* [WORK INSTRUCTION]: Search the material for the string "cabinet" and copy each line where it occurs.

* [DATA EXCERPTS]:
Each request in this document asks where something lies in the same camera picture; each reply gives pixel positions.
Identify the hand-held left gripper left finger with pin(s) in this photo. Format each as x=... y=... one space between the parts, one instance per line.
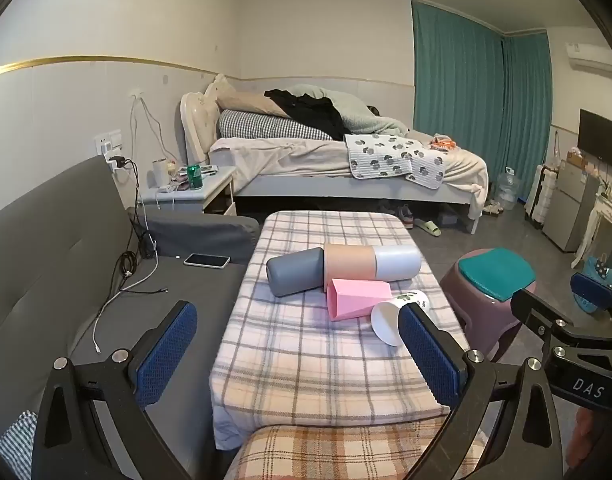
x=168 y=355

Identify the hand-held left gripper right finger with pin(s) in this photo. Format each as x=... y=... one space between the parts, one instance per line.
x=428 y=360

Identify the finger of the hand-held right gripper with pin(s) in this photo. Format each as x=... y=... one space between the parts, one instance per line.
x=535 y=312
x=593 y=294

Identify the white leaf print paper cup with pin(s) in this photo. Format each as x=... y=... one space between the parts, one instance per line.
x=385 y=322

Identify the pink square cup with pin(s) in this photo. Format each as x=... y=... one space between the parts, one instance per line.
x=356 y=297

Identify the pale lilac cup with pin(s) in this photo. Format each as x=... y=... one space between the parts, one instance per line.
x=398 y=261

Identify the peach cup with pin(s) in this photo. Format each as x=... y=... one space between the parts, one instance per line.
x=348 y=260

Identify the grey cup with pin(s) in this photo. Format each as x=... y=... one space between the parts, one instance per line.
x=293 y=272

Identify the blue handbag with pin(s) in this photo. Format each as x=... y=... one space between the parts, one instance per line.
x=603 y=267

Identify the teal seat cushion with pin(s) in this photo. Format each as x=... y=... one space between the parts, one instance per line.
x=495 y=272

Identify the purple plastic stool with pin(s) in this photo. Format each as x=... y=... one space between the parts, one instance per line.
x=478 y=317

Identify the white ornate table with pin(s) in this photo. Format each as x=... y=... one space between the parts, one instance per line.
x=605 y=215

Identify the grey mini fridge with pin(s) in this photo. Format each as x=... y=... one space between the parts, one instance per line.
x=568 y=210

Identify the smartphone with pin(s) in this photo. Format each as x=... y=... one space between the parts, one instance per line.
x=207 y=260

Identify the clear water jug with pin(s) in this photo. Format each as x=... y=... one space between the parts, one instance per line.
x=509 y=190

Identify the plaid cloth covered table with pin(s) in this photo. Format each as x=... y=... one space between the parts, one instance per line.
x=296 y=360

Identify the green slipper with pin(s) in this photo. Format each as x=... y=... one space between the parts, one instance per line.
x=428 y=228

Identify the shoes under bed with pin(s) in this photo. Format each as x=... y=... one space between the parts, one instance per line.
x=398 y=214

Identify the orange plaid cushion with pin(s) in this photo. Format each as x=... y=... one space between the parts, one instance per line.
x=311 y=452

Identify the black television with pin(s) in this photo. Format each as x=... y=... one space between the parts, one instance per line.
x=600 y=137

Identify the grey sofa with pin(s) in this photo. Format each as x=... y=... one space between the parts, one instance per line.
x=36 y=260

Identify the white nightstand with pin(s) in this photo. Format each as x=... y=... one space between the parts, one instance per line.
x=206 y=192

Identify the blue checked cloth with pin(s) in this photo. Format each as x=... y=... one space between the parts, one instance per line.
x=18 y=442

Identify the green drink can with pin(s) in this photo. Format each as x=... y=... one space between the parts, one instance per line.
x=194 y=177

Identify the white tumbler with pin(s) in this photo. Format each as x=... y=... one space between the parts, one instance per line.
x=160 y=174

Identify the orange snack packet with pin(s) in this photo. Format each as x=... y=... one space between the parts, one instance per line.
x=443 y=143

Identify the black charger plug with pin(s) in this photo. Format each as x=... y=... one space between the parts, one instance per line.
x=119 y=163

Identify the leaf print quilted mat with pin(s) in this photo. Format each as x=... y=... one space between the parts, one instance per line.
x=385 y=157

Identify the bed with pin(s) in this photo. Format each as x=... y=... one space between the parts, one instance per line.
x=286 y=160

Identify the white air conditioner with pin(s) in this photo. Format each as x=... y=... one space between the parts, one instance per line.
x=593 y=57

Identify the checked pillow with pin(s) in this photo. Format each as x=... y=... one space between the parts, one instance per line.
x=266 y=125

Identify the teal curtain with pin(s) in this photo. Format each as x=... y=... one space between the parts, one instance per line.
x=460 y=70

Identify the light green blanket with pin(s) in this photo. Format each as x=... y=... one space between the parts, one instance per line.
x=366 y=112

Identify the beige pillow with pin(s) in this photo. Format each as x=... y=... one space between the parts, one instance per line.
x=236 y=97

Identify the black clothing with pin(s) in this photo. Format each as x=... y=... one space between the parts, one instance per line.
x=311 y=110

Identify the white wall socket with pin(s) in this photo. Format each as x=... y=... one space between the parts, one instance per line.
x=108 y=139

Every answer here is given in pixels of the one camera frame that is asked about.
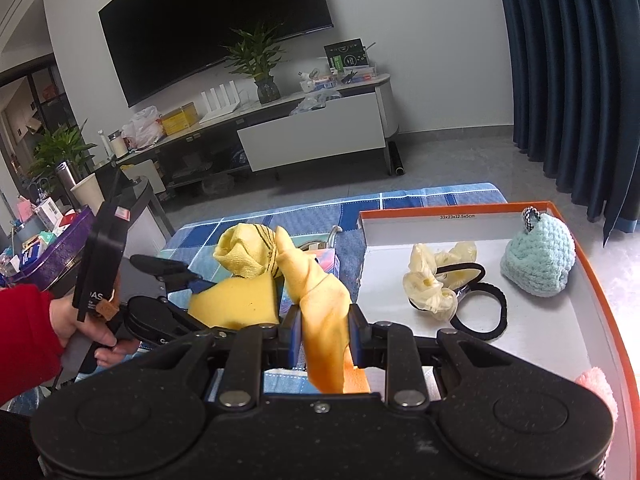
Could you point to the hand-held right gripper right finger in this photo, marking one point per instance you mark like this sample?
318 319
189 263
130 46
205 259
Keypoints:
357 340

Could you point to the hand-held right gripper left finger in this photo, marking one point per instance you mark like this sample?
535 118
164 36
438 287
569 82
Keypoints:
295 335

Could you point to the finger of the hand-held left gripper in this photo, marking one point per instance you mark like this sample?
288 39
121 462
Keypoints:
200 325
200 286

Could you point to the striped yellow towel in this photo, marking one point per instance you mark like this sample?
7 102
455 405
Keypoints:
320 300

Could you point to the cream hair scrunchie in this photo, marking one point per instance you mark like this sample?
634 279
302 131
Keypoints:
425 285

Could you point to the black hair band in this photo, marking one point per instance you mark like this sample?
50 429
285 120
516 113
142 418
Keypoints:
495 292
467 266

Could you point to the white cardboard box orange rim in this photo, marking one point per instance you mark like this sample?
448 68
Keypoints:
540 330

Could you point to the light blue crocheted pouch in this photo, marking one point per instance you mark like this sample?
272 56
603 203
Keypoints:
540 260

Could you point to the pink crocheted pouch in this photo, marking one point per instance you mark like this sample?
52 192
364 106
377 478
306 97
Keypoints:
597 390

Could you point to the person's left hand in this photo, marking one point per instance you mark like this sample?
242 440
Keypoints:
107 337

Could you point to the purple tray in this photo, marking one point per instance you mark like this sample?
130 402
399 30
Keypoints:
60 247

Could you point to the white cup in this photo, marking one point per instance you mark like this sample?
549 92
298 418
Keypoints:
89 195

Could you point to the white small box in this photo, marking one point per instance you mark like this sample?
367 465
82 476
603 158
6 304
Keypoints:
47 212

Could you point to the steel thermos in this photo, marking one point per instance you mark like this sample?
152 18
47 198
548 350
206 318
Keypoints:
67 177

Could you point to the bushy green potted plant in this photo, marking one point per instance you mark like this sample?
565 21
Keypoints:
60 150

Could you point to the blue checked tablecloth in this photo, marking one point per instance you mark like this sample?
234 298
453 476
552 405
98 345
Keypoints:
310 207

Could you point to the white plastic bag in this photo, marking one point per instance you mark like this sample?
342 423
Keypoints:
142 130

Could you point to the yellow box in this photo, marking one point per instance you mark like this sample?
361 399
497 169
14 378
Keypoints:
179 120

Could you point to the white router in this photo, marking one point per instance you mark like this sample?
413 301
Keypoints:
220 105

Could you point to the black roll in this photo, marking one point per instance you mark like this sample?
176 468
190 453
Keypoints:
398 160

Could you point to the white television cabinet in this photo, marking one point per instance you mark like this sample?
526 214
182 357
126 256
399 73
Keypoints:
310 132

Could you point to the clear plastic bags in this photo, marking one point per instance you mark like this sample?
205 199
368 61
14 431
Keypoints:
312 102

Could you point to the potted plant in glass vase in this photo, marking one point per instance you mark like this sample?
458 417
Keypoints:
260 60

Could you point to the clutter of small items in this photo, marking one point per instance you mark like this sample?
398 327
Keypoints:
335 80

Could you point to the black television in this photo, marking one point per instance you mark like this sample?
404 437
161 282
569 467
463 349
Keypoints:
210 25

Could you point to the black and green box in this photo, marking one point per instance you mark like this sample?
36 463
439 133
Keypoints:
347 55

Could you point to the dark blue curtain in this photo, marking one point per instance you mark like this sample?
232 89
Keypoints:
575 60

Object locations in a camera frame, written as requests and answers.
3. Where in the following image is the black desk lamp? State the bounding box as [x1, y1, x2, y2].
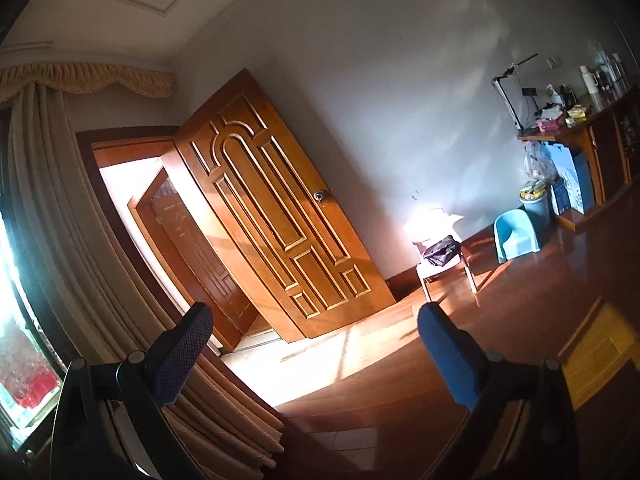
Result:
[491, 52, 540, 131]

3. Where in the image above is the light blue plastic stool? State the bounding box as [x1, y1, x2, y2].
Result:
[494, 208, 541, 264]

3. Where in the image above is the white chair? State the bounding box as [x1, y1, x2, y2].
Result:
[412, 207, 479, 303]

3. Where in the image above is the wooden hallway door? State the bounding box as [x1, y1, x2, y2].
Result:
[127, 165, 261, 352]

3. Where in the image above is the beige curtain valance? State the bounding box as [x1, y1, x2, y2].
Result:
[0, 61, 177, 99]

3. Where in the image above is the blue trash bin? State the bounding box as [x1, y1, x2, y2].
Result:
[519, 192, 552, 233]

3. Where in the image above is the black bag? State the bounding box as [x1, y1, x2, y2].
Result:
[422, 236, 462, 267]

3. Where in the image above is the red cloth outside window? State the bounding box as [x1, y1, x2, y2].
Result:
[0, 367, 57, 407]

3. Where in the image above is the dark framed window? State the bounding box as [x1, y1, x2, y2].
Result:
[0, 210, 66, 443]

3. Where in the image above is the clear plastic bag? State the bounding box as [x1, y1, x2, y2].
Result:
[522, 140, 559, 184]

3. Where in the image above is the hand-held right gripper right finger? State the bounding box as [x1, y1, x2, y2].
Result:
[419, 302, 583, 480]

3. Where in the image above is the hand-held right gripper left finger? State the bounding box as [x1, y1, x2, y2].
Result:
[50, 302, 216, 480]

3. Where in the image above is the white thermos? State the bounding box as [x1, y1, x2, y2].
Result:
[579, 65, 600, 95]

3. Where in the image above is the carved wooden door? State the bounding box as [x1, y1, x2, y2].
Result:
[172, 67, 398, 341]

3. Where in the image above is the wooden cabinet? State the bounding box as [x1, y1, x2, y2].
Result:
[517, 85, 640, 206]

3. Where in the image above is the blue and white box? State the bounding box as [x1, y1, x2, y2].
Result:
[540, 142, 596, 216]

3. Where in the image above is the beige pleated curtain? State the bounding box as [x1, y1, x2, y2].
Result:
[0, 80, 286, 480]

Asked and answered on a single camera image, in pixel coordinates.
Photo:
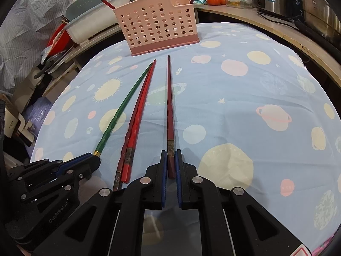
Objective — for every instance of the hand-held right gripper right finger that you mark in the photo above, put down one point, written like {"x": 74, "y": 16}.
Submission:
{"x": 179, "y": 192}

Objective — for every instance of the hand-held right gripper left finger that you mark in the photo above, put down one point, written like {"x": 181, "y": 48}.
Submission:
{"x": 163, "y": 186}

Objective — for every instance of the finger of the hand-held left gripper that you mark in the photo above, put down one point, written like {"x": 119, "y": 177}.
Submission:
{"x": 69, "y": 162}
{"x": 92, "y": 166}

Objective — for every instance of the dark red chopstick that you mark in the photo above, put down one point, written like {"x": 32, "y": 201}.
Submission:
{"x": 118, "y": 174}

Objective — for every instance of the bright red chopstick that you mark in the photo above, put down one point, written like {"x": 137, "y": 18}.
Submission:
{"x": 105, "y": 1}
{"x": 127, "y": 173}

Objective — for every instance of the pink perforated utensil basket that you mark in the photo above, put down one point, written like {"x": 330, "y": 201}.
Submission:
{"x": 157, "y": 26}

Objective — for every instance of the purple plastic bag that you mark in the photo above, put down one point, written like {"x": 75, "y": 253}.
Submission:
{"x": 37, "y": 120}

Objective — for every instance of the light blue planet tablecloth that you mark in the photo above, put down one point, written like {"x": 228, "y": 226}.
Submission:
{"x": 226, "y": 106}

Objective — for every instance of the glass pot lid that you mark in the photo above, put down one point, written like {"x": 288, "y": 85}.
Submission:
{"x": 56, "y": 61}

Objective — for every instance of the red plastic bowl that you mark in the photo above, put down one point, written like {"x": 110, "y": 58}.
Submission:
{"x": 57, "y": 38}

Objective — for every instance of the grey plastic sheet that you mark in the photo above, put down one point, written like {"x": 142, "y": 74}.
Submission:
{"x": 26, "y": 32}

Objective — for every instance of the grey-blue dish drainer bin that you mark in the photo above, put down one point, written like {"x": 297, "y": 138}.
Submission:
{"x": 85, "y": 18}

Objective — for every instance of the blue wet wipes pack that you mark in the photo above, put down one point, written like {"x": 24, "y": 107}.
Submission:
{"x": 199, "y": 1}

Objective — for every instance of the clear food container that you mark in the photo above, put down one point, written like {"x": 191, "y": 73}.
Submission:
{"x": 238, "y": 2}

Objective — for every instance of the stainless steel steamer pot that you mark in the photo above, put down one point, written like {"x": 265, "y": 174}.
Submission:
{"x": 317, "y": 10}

* [RESPONSE TO THE EXERCISE]:
Could you point to the white television cabinet in this photo, marking one point per instance you mark like this sample?
3. Where in the image above is the wooden cabinet? State the bounding box as [x1, y1, x2, y2].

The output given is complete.